Action item:
Each line below from the one containing "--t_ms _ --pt" through the one containing "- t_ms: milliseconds" is to be given again exactly, and no line outside that span.
··· The data ···
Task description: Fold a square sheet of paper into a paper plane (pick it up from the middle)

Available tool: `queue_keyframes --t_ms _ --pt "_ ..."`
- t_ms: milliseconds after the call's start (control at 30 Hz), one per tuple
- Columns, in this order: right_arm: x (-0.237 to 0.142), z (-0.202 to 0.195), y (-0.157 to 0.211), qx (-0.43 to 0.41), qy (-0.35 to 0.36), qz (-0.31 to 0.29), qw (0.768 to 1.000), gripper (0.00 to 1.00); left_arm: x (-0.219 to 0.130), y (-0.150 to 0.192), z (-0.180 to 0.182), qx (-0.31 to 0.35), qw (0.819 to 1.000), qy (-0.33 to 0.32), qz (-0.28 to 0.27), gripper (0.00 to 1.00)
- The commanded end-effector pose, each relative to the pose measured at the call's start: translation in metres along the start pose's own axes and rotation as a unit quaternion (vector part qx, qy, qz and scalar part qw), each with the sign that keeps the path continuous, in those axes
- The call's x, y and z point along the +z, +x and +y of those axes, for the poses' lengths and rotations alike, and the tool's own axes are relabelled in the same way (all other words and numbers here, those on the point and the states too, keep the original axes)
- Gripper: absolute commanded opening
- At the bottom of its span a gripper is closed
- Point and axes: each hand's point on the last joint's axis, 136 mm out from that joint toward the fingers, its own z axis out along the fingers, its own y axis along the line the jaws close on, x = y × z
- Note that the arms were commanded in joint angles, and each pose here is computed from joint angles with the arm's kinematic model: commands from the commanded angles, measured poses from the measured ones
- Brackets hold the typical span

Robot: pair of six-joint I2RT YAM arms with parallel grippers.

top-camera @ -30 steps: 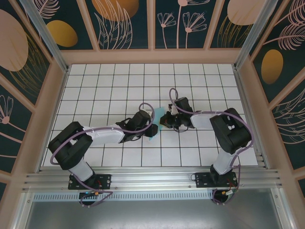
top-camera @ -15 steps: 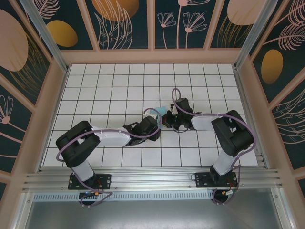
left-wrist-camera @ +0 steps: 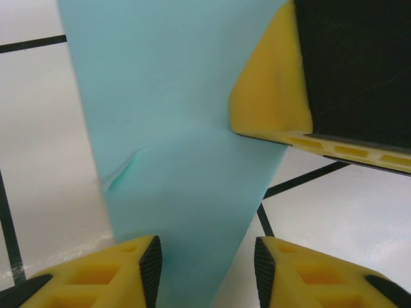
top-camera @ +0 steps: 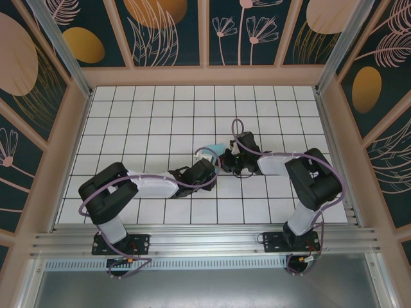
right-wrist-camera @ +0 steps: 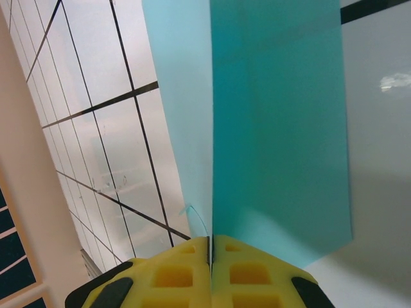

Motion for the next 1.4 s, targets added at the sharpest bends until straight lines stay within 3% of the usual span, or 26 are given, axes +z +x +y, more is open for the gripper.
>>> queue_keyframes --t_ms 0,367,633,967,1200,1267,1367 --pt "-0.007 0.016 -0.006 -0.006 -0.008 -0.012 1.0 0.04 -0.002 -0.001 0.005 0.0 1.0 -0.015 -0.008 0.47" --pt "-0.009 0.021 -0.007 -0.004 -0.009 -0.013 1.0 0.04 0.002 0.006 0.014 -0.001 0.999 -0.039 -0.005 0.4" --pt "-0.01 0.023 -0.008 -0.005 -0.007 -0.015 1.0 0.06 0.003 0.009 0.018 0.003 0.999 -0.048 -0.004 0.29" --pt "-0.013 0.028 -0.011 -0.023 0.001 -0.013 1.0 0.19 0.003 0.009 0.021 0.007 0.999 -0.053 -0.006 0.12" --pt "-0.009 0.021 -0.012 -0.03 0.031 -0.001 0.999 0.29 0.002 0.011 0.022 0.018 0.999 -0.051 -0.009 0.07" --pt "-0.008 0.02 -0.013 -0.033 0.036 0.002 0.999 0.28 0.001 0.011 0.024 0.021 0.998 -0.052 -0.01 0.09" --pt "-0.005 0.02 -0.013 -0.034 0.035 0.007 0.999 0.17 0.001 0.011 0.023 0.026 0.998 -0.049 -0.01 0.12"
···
Task output:
Available tool: `queue_keyframes --t_ms _ --pt "_ ..."`
- t_ms: milliseconds after the call's start (control at 30 Hz), one per tuple

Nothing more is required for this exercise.